Please state how many lines of the data contain "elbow". The number by itself is enough.

Top of Dataset excerpt

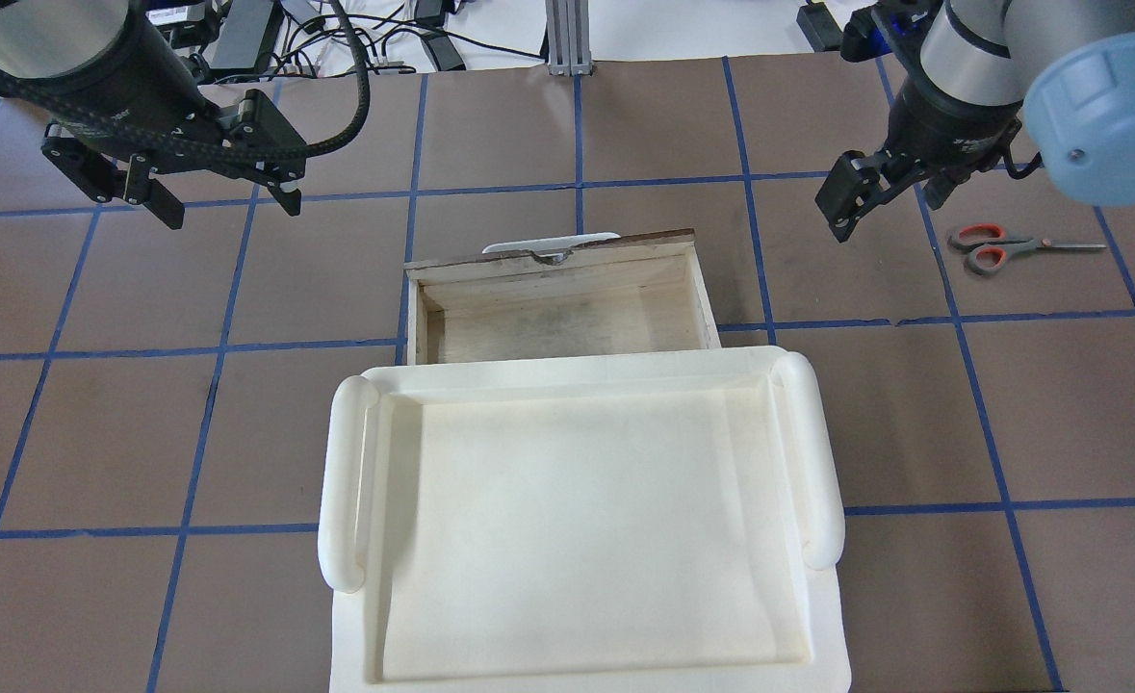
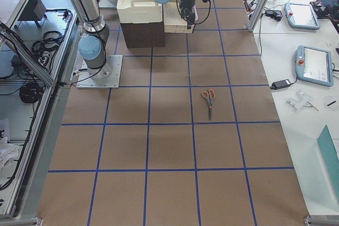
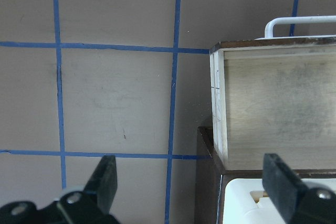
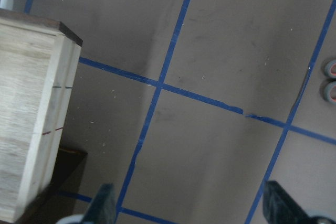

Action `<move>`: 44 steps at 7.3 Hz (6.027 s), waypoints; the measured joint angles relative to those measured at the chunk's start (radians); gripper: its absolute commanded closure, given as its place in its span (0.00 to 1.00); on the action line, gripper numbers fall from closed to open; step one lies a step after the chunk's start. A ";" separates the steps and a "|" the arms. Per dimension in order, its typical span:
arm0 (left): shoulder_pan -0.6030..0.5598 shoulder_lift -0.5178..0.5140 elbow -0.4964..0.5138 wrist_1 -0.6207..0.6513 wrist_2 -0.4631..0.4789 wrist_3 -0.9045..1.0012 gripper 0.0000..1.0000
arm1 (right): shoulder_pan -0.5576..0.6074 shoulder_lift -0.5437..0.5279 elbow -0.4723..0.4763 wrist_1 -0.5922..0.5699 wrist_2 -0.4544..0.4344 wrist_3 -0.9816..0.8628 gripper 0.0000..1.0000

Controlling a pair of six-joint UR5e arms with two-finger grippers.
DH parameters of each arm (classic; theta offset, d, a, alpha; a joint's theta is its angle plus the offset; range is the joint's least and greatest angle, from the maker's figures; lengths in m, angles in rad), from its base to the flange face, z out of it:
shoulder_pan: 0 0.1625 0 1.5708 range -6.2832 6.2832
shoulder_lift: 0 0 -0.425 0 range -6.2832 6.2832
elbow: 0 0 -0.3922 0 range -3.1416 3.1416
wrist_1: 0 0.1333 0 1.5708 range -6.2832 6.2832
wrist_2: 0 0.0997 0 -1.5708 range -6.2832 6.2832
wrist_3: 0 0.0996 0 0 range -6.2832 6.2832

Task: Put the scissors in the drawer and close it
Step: 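Lower the right gripper over the grey-orange scissors, then close the right gripper on the scissors and lift them, then carry the scissors with the right gripper over the open drawer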

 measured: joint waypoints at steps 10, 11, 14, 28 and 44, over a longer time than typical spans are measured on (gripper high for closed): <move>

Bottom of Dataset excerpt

Solved exercise |
3